Stored records
++++++++
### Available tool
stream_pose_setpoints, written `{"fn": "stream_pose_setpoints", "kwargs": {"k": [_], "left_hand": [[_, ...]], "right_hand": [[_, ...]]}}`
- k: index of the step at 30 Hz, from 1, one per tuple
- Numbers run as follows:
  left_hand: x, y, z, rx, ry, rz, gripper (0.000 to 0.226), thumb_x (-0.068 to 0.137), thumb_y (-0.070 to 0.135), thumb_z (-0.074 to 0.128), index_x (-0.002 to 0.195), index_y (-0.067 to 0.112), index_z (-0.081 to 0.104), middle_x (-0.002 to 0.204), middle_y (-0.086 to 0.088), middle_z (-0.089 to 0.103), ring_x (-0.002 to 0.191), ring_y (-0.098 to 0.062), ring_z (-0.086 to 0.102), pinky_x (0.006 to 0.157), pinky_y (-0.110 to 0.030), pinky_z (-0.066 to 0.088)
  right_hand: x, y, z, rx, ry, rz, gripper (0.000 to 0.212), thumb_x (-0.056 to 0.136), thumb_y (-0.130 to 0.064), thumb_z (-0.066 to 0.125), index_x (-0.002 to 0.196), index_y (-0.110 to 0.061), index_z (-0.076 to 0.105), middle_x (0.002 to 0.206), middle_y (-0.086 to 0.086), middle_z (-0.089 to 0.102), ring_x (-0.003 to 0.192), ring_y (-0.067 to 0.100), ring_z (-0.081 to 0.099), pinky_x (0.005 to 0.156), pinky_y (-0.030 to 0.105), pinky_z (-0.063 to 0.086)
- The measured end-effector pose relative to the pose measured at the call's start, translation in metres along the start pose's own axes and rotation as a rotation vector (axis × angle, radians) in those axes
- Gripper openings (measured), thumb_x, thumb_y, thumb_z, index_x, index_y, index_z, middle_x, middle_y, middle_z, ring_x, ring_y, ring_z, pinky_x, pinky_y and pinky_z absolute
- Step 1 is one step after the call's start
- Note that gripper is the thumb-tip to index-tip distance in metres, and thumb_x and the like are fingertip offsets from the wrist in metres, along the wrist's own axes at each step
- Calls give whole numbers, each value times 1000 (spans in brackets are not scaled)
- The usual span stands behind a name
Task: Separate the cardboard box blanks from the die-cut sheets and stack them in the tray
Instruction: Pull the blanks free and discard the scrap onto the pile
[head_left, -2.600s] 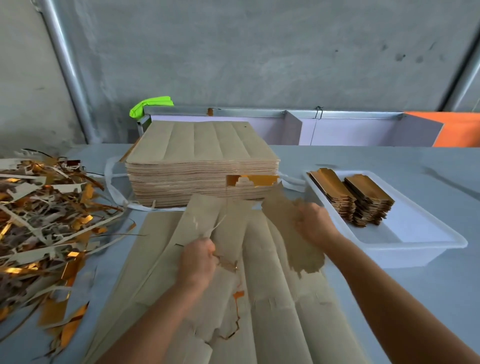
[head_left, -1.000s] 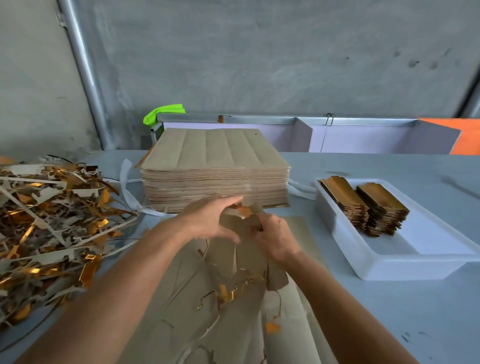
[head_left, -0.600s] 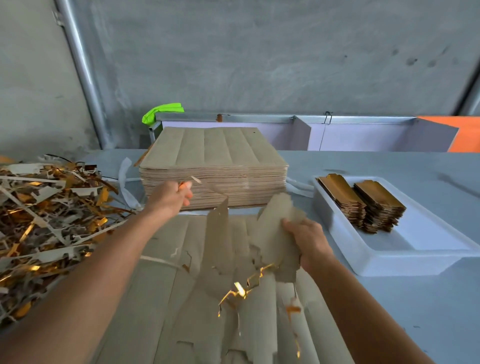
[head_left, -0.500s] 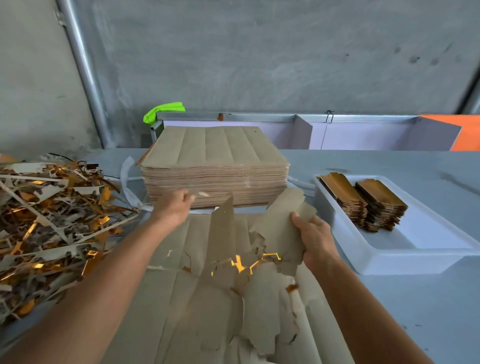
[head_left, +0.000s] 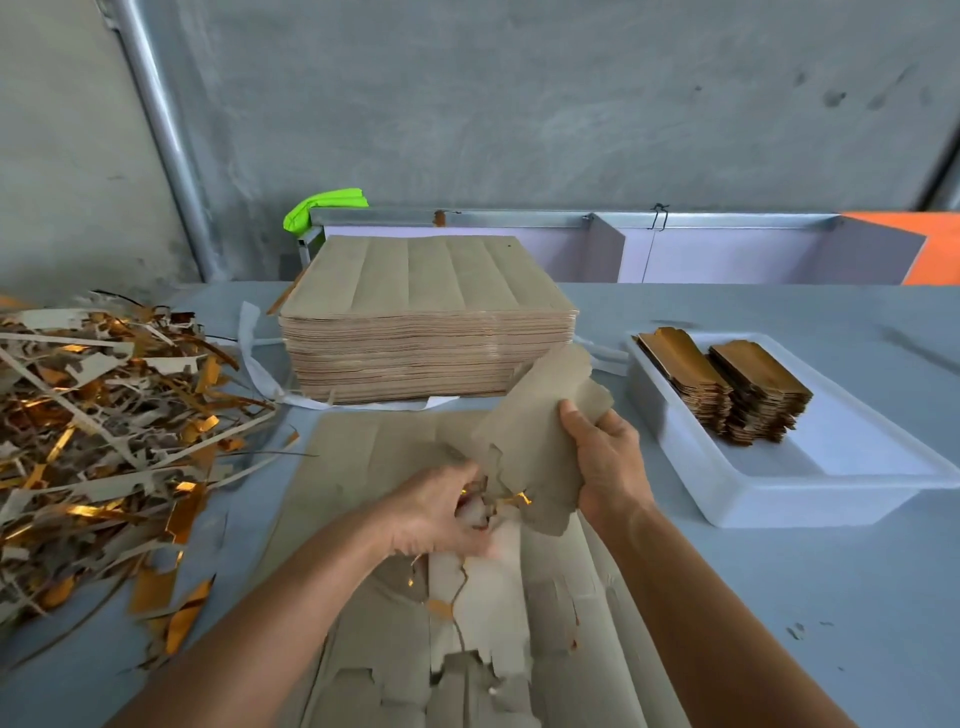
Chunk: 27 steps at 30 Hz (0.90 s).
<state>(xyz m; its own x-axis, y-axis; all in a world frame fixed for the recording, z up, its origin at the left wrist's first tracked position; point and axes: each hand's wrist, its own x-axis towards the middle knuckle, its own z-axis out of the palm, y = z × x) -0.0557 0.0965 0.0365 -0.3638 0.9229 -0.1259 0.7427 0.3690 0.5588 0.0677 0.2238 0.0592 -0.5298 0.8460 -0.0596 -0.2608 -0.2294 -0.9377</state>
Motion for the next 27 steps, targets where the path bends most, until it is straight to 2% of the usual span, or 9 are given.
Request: {"fn": "stream_pose_setpoints", "kwargs": {"k": [4, 7, 9, 11, 13, 16, 21, 24, 27], "left_hand": [[-10, -15, -17, -218, 99, 40, 27, 87, 17, 66, 114, 19, 62, 112, 5, 66, 103, -12, 59, 91, -27, 47], [-21, -22, -28, -403, 119, 81, 14, 95, 12, 54, 99, 24, 60, 80, 25, 64, 77, 7, 57, 68, -8, 43], [-24, -23, -34, -437, 137, 104, 17, 99, 15, 45, 99, 24, 60, 76, 31, 59, 71, 12, 52, 66, -5, 38], [-25, -22, -38, -506, 141, 105, 25, 100, 22, 41, 110, 29, 63, 98, 28, 63, 86, 15, 53, 71, -4, 39], [-25, -17, -38, -536, 154, 127, 29, 100, 25, 39, 114, 34, 63, 108, 24, 62, 88, 17, 52, 68, -2, 39], [-26, -9, -34, -590, 170, 160, 31, 101, 24, 38, 112, 37, 63, 110, 28, 60, 95, 17, 51, 75, -5, 41], [-24, 0, -30, -559, 204, 233, 30, 101, 16, 36, 115, 28, 60, 123, 19, 56, 108, 13, 49, 87, -8, 40], [-21, 5, -27, -482, 307, 289, 31, 101, 6, 35, 120, 13, 58, 122, 10, 57, 111, 17, 46, 93, -2, 31], [-19, 11, -19, -403, 378, 333, 31, 100, 2, 36, 118, 9, 59, 122, 2, 58, 118, 4, 47, 99, -6, 29]], "right_hand": [[7, -14, -9, 93, 313, -68, 14, 94, -18, 56, 81, -22, 60, 83, -7, 67, 84, 16, 66, 80, 39, 53], [16, -24, -30, -179, 441, -269, 21, 91, -6, 47, 102, -20, 58, 92, -5, 60, 103, 27, 60, 78, 29, 46], [16, -22, -40, -516, 286, -361, 58, 85, 4, 40, 135, -25, 42, 112, -1, 53, 107, 24, 53, 82, 30, 42], [10, -19, -38, -751, 61, -374, 75, 86, 6, 36, 145, -39, 27, 121, 4, 50, 105, 25, 52, 85, 35, 44], [2, -13, -30, -934, -154, -404, 68, 88, 7, 35, 141, -36, 39, 126, 11, 53, 108, 31, 54, 91, 39, 47], [-15, -1, -10, -1192, -408, -399, 48, 89, 6, 40, 125, -20, 57, 126, 9, 57, 109, 28, 55, 86, 29, 47], [-30, 1, 16, -997, -498, -237, 33, 90, 0, 38, 101, -15, 66, 101, 1, 65, 94, 15, 57, 73, 17, 43], [-35, 1, 18, -782, -475, -172, 26, 92, -12, 47, 70, -18, 57, 72, -2, 53, 71, 13, 48, 65, 25, 39], [-42, 7, 19, -693, -469, -147, 22, 91, -24, 59, 70, -20, 56, 64, -3, 54, 64, 14, 52, 60, 29, 46]]}}
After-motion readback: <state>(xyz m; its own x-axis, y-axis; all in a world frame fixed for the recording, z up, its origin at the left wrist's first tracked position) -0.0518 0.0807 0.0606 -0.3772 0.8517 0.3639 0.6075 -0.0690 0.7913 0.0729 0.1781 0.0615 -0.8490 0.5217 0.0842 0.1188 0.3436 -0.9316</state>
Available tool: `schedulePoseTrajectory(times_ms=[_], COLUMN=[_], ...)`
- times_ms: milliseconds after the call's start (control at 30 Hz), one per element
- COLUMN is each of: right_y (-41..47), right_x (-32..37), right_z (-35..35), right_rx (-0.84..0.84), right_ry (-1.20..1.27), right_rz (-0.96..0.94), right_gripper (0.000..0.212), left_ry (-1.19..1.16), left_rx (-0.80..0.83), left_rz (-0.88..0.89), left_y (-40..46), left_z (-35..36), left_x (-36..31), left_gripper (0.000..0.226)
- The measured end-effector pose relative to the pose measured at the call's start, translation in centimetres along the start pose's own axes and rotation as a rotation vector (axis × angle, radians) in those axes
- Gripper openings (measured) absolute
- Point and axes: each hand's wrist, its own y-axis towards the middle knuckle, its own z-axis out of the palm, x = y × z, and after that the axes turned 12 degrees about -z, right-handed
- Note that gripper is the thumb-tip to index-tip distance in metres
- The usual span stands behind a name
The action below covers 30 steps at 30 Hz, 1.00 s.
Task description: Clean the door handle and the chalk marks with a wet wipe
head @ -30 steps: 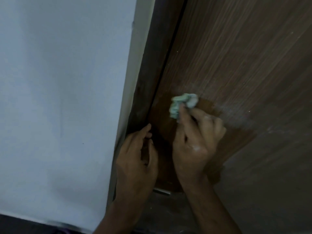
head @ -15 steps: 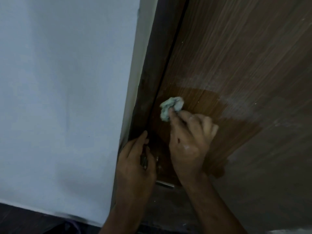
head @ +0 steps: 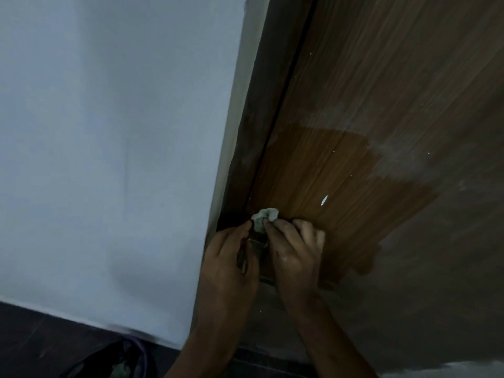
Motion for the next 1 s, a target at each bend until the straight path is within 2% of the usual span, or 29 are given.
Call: schedulePoseTrajectory(times_ms=[67, 200, 300, 400, 500, 600, 667, 733, 1000], right_y=[0.0, 0.4, -0.5, -2.4, -4.4, -5.9, -6.6, -7.2, -9.9], right_x=[0.7, 3.5, 7.2, 11.5, 16.0, 20.5, 23.8, 26.6, 35.3], right_z=[-0.2, -1.8, -2.8, -2.8, -1.5, 0.4, 2.0, 3.7, 8.5], right_rx=[0.004, -0.177, -0.181, -0.093, 0.092, 0.374, 0.555, 0.662, 1.078], right_ry=[0.035, 0.258, 0.452, 0.612, 0.776, 0.924, 0.957, 0.937, 0.928], right_rz=[0.083, 0.324, 0.323, 0.328, 0.39, 0.473, 0.481, 0.457, 0.462], right_gripper=[0.019, 0.018, 0.018, 0.016, 0.016, 0.019, 0.018, 0.016, 0.019], left_ry=[-0.005, -0.001, 0.001, 0.028, 0.117, 0.244, 0.334, 0.382, 0.302], left_rx=[-0.003, -0.027, -0.021, -0.047, -0.018, 0.077, 0.133, 0.163, 0.186], left_rz=[0.017, 0.0, -0.068, -0.14, -0.256, -0.438, -0.562, -0.656, -0.747], left_y=[-0.5, -1.9, -3.4, -5.3, -7.8, -10.4, -12.2, -13.6, -16.3], left_z=[-0.5, -2.8, -4.8, -7.5, -10.9, -14.3, -16.4, -17.8, -19.7], left_x=[0.8, 3.5, 6.0, 9.3, 13.3, 17.8, 20.6, 22.6, 24.9], left_gripper=[0.041, 0.032, 0.028, 0.028, 0.027, 0.025, 0.028, 0.031, 0.034])
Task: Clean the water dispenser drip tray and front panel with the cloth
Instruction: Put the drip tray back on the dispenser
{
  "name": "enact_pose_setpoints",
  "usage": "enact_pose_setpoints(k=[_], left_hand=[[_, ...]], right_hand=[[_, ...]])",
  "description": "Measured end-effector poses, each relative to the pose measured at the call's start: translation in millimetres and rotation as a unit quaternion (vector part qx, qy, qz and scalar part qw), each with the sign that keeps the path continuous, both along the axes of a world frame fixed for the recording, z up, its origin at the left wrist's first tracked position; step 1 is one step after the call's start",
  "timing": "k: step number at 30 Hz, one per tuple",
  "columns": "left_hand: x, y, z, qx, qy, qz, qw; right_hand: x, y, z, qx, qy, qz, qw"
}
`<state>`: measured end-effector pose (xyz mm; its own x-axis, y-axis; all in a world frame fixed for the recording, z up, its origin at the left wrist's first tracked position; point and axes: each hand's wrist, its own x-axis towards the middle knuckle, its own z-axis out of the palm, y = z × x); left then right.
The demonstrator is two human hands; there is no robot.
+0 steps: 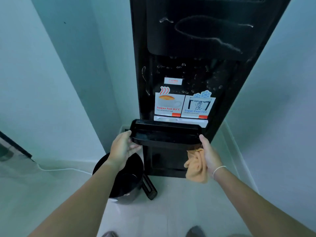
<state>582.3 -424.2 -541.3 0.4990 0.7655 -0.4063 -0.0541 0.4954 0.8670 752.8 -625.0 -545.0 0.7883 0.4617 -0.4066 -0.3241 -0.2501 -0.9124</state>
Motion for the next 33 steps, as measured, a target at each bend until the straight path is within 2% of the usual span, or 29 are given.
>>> enact_pose_setpoints(k=[10, 17, 33], left_hand=[[51.5, -9.6, 7.2, 0.009, -0.020, -0.038, 0.999], [60.7, -4.6, -1.7, 0.001, -0.001, -0.034, 0.999], [67.4, -2.4, -4.0, -0.062, 0.026, -0.002, 0.998]], right_hand=[[53.0, -8.5, 6.4, 0.001, -0.023, -0.048, 0.999], [69.6, 0.1, -3.5, -0.008, 0.036, -0.052, 0.998], [73.3, 5.3, -15.3, -0.009, 0.071, -0.058, 0.996]])
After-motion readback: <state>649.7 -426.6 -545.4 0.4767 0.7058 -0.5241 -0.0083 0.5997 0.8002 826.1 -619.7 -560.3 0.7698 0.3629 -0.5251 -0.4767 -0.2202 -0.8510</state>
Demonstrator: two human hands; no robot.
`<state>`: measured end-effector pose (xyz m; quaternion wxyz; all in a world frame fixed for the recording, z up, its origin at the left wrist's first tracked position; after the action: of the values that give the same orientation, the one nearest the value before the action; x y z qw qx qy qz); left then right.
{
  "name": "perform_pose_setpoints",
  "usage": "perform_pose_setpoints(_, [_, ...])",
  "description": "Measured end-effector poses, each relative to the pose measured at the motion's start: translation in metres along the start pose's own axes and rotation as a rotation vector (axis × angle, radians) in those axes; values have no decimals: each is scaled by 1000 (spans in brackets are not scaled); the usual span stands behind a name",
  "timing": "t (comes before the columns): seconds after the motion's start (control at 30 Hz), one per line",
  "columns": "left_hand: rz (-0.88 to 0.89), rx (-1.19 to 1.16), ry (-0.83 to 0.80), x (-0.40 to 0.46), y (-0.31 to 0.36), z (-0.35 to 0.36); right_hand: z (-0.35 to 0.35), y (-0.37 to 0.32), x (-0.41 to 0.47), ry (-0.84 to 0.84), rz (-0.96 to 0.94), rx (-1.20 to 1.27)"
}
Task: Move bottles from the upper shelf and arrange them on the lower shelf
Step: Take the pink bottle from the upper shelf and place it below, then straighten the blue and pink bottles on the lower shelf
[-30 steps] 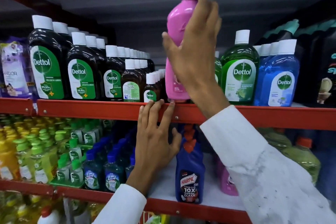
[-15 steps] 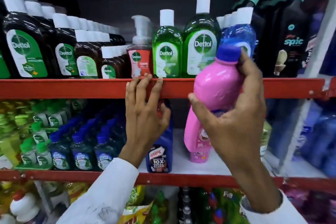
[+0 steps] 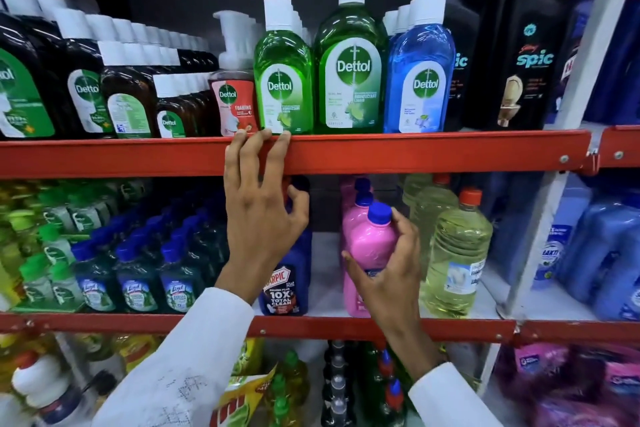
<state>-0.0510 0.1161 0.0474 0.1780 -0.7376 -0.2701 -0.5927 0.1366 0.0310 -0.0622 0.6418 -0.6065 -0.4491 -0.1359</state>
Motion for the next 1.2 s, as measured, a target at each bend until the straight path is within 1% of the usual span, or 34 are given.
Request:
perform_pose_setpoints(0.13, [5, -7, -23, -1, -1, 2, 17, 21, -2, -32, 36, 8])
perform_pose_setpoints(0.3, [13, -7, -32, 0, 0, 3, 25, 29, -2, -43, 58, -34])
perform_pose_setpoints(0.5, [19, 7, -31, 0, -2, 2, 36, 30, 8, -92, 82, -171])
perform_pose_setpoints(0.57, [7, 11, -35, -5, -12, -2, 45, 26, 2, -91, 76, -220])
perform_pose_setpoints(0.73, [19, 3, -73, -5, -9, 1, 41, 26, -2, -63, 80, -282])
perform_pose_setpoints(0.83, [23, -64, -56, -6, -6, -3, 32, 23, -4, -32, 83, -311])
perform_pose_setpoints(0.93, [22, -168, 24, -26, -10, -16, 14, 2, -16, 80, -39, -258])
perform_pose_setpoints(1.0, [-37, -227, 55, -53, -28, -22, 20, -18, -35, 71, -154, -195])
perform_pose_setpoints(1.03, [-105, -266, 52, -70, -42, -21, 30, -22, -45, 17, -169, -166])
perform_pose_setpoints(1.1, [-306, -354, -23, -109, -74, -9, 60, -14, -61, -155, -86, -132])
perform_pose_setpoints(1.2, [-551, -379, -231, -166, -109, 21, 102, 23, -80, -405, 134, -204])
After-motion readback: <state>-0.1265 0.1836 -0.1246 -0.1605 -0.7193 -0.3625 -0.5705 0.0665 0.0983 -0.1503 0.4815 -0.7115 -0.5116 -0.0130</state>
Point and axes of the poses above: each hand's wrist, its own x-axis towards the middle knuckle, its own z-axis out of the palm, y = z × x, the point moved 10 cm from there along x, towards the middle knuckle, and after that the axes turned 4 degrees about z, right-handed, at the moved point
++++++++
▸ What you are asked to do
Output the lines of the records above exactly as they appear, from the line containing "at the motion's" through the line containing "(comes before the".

▸ Exercise response
  "description": "Measured end-effector poses, each relative to the pose measured at the motion's start: translation in metres along the start pose's own axes and rotation as a rotation vector (axis × angle, radians) in those axes; values have no decimals: each is scaled by 1000 (spans in brackets are not scaled); the usual span stands behind a name",
  "timing": "t (comes before the columns): seconds after the motion's start (control at 30 Hz), one per line",

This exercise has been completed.